Taxing multinationals – “do unto others …”

It has been a long-standing concern that foreign-owned companies with operations in Australia use accounting practices that shift their recorded profits offshore to low-tax jurisdictions.

To rectify this situation, at least in part, Australia is one of 136 countries cooperating to counter a global race to the bottom by ensuring there is a global minimum effective tax rate of 15 percent applying to large multinational companies. Australia’s cooperation in this agreement, co-ordinated by the OECD, was an election promise of the Albanese government.

An explanation is in the 2023-24 Budget (Pages 177 and 178 of Budget Paper 1), and specific details are in a Treasury consultation paper released last month: Global and domestic minimum taxes: Interactions with other Australian tax laws. Treasury estimates that it will collect about an extra $370 million over three years from when it comes into effect in 2024-25.

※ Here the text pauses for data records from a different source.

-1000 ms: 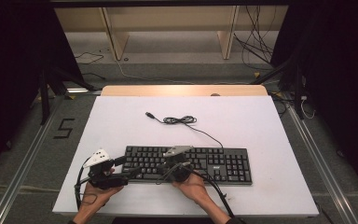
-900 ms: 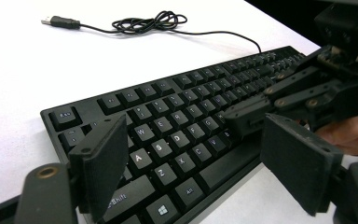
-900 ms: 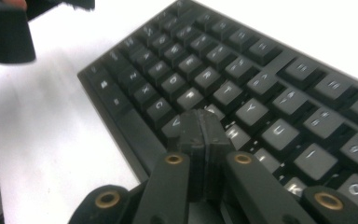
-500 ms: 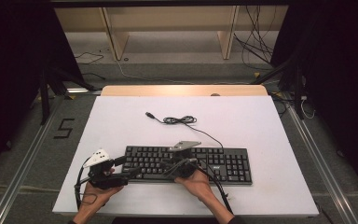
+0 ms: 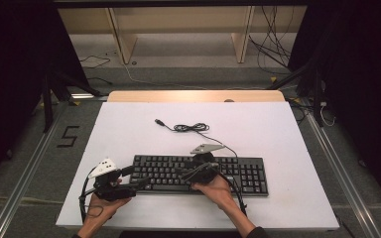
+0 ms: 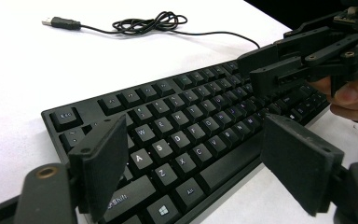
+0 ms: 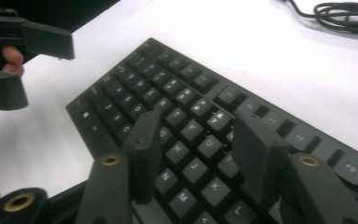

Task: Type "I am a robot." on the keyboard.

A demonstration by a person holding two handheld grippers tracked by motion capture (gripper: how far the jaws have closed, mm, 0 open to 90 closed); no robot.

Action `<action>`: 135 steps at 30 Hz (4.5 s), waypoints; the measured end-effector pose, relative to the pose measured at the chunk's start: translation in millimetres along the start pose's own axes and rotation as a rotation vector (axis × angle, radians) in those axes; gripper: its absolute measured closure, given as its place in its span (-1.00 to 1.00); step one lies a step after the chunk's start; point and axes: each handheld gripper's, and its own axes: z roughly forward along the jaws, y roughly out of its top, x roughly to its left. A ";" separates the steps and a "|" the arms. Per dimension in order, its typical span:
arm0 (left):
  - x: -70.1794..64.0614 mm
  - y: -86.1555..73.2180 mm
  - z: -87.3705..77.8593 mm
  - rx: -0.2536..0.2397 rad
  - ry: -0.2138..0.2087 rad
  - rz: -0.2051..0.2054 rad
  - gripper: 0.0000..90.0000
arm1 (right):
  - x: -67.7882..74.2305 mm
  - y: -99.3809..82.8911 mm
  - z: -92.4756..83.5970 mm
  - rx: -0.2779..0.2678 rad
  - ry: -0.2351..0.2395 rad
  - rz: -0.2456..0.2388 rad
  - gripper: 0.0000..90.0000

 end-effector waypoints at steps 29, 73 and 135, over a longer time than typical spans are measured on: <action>0.6 -0.2 0.0 0.001 0.003 0.004 -0.49 | -19.4 -8.6 -5.5 0.032 -0.102 0.016 1.00; 1.0 0.0 0.2 0.001 0.007 0.001 -0.49 | -20.6 -15.5 -1.1 0.035 -0.108 0.031 0.96; -4.2 17.2 39.6 0.092 -0.005 0.019 -0.02 | -2.8 -27.0 -35.4 -0.055 -0.023 -0.011 -0.16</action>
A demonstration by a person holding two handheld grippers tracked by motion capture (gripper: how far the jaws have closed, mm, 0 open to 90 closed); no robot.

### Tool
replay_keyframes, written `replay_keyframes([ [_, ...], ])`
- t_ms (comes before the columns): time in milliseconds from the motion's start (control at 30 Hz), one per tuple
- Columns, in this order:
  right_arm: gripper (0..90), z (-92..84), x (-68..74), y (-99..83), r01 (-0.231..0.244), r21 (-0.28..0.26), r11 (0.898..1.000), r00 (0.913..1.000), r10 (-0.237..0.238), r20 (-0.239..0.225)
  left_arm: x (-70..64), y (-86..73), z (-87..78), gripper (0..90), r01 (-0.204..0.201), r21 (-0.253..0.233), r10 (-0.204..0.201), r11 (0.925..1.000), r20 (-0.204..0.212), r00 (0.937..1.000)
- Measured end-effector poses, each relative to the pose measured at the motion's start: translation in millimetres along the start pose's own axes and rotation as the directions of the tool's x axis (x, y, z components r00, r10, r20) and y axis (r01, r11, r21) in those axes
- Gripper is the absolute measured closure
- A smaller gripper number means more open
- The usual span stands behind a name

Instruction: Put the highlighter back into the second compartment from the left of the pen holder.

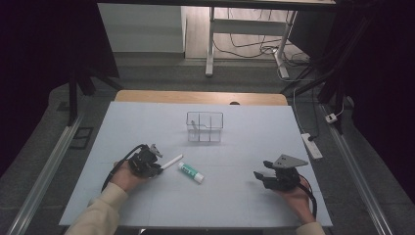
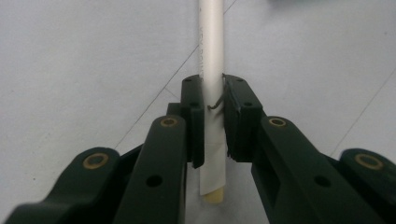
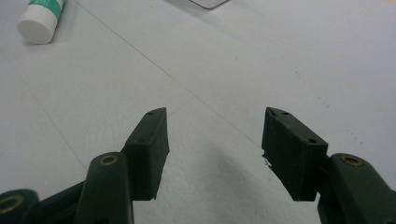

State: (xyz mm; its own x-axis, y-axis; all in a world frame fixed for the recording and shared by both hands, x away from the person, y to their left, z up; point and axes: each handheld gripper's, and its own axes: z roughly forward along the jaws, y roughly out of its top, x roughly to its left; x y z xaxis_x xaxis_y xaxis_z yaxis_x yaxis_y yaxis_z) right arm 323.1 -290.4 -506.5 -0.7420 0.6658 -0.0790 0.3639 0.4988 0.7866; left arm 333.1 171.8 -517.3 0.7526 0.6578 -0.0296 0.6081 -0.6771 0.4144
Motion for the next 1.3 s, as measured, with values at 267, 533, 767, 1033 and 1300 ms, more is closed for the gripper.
replay_keyframes([
  [267,40.4,0.5,-0.3,-0.3,-0.004,-0.002,1.000,1.0000,0.004,0.000,2.5,-3.7,-1.2,78.9,0.011,-0.036,-0.011,0.9993,0.005,0.9999],
  [533,40.5,0.2,-0.1,-0.1,-0.009,-0.008,1.000,1.0000,0.009,-0.001,5.7,-6.2,-15.0,78.9,0.030,-0.139,-0.026,0.9898,0.030,0.9992],
  [767,40.4,0.0,0.2,0.3,-0.014,-0.018,1.000,0.9999,0.014,-0.008,5.7,-5.3,-26.5,78.9,0.044,-0.232,-0.034,0.9716,0.044,0.9984],
  [1033,40.4,0.2,1.0,1.2,-0.025,-0.031,0.999,0.9995,0.024,-0.021,1.5,-0.4,-36.9,78.9,0.054,-0.328,-0.035,0.9433,0.063,0.9974],
  [1300,40.3,0.2,1.7,1.8,-0.031,-0.037,0.999,0.9993,0.030,-0.023,-1.9,1.2,-40.2,78.8,0.057,-0.379,-0.029,0.9238,0.079,0.9964],
])
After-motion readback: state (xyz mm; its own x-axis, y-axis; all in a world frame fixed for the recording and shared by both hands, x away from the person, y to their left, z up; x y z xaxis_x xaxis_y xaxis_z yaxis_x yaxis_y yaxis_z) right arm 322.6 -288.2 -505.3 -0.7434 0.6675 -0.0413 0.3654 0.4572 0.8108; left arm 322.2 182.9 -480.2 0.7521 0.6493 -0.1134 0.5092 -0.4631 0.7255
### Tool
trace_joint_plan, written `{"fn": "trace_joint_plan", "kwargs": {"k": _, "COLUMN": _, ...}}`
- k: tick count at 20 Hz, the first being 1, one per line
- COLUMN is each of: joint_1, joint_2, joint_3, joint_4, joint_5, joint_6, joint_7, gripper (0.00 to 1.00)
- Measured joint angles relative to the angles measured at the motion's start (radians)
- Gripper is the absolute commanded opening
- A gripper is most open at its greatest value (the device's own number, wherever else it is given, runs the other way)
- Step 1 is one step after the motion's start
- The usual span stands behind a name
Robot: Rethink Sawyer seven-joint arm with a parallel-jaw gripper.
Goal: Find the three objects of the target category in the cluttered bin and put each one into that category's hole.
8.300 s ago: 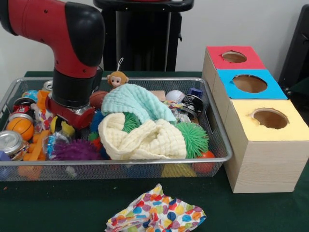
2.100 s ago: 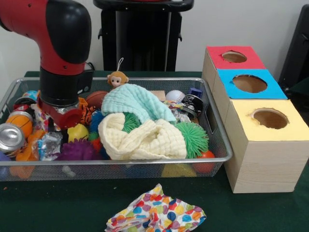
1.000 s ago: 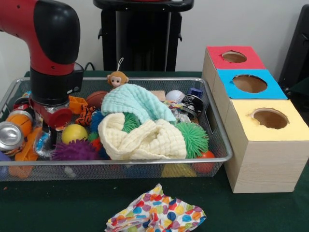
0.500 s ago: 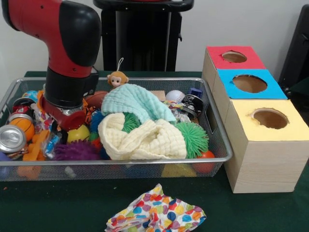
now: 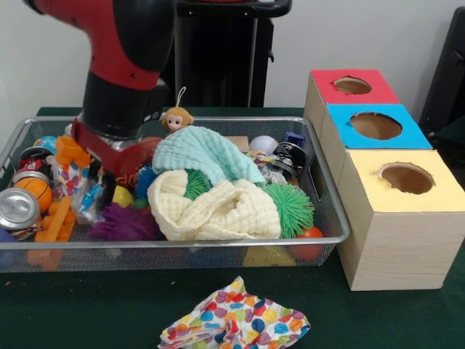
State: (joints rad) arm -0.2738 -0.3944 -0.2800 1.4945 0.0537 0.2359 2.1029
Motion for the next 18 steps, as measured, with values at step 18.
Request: {"fn": "trace_joint_plan", "kwargs": {"k": 18, "joint_1": 0.124, "joint_2": -0.194, "joint_3": -0.014, "joint_4": -0.020, "joint_5": 0.031, "joint_6": 0.199, "joint_7": 0.000, "gripper": 0.00}}
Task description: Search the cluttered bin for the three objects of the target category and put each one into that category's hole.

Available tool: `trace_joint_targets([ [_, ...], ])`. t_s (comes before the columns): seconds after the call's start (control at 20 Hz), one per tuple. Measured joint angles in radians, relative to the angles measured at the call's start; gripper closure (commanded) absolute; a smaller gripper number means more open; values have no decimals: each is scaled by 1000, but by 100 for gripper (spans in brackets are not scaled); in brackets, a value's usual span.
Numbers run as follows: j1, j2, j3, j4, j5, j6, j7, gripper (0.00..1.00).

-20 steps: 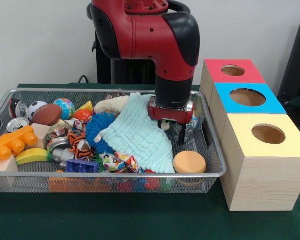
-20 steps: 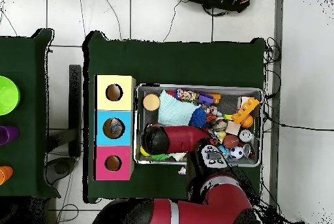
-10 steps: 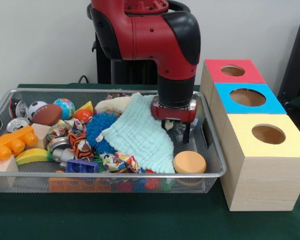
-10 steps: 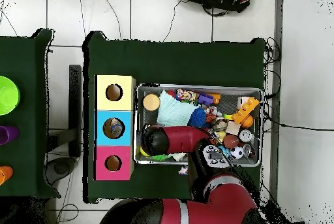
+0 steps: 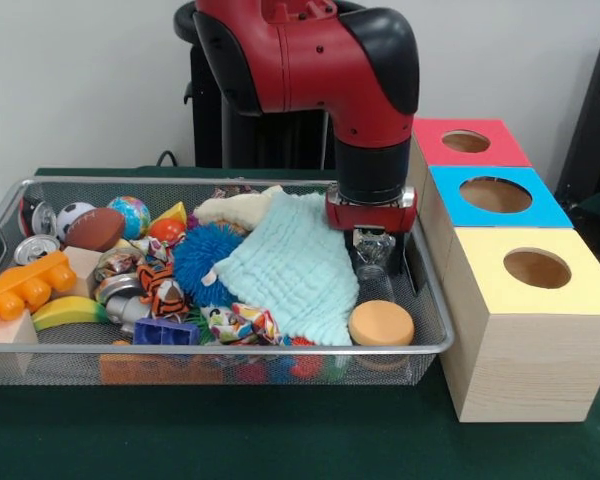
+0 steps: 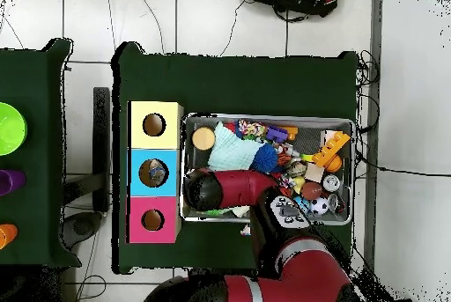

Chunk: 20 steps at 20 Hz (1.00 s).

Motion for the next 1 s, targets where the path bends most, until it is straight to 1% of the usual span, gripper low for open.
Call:
trace_joint_targets([
  [0.3,0,-1,1,0,-1,10,0,0],
  [0.55,3,15,-8,-3,-4,9,0,0],
  [0.85,38,56,-44,-35,-26,10,0,0],
  [1.0,66,61,-65,-54,-36,15,0,0],
])
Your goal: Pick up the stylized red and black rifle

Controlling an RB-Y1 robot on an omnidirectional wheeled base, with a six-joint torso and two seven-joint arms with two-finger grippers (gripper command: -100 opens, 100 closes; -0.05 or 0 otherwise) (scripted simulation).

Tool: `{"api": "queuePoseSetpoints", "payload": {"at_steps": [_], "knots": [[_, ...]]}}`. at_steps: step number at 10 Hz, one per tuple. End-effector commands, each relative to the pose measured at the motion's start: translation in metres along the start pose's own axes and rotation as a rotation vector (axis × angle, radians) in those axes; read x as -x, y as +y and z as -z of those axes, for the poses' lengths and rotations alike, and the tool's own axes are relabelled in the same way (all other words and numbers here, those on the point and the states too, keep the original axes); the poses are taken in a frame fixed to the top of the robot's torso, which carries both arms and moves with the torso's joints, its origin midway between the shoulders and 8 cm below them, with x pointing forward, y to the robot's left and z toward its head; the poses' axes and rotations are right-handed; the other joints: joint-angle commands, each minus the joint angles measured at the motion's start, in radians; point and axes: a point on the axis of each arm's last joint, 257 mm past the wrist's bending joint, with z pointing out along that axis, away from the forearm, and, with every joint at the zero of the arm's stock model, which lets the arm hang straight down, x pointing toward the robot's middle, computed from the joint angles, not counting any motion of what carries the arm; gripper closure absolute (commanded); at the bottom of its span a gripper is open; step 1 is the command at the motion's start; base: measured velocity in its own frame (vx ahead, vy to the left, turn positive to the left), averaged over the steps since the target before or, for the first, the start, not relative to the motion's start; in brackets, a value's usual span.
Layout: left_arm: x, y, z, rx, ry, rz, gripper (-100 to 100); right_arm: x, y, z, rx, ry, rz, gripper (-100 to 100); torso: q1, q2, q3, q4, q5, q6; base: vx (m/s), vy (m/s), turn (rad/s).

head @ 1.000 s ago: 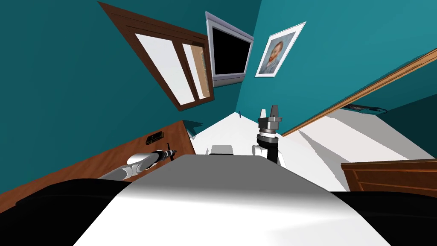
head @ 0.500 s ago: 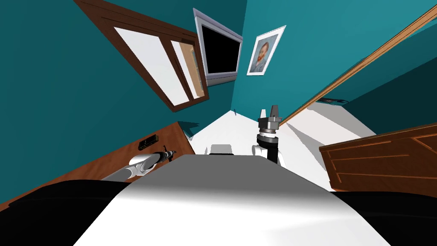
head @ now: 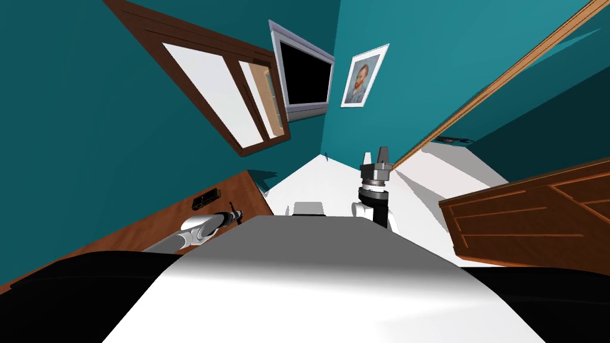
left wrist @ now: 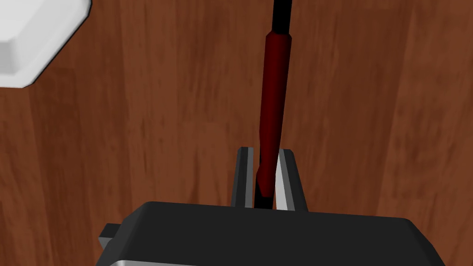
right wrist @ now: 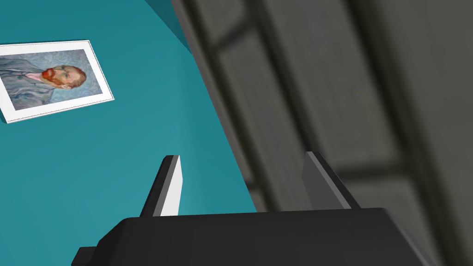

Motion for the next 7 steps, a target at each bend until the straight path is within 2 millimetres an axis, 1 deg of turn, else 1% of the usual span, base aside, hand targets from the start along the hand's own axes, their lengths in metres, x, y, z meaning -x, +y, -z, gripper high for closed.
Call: {"api": "queuePoseSetpoints", "payload": {"at_steps": [1, 2, 3, 4, 5, 7], "knots": [[0.0, 0.0, 0.0, 0.0, 0.0, 0.0, 100, 0.0, 0.0, 0.0, 0.0, 0.0, 0.0, 0, 0.0, 0.0, 0.0, 0.0, 0.0, 0.0, 0.0, 0.0, 0.0], [0.0, 0.0, 0.0, 0.0, 0.0, 0.0, 100, 0.0, 0.0, 0.0, 0.0, 0.0, 0.0, 0, 0.0, 0.0, 0.0, 0.0, 0.0, 0.0, 0.0, 0.0, 0.0], [0.0, 0.0, 0.0, 0.0, 0.0, -0.001, 0, 0.0, 0.0, 0.0, 0.0, 0.0, 0.0, 0, 0.0, 0.0, 0.0, 0.0, 0.0, 0.0, 0.0, 0.0, 0.0], [-0.001, 0.003, 0.005, 0.009, 0.0, -0.026, 100, 0.0, 0.0, 0.0, 0.0, 0.0, 0.0, 0, 0.0, 0.0, 0.0, 0.0, 0.0, 0.0, 0.083, -0.012, 0.223], [-0.002, 0.007, 0.009, 0.017, 0.001, -0.05, 100, 0.0, 0.0, 0.0, 0.0, 0.0, 0.0, 0, -0.001, -0.004, -0.002, -0.001, -0.001, -0.002, 0.137, -0.017, 0.328], [-0.003, 0.012, 0.016, 0.031, 0.0, -0.088, 100, 0.0, 0.0, 0.0, 0.0, 0.0, 0.0, 0, -0.003, -0.007, -0.004, -0.001, -0.001, -0.001, 0.116, -0.04, 0.193]]}}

Writing in The Conversation Kerrie Sadiq of the Queensland University of Technology and Richard Krever of the University of Western Australia note that Australia has signed on to this initiative. They note, however, that Australia has joined another 47 rich countries that have refused to sign on to a UN convention to ensure multinational companies pay tax in countries where they make their money: Why is Australia helping to block a move to tax multinational corporations properly?. Although the OECD agreement and the UN proposals use different mechanisms, they are both directed to minimizing multinational tax avoidance through profit-shifting. As Sadiq and Krever point out, Australia has thrown its lot in with the rich, exhibiting a degree of hypocrisy in our approach to multinational taxation.

Historically Australia has been dependent on foreign investment, but Australian domiciled companies are becoming significant investors in other countries. That’s why we try to have a foot in both camps.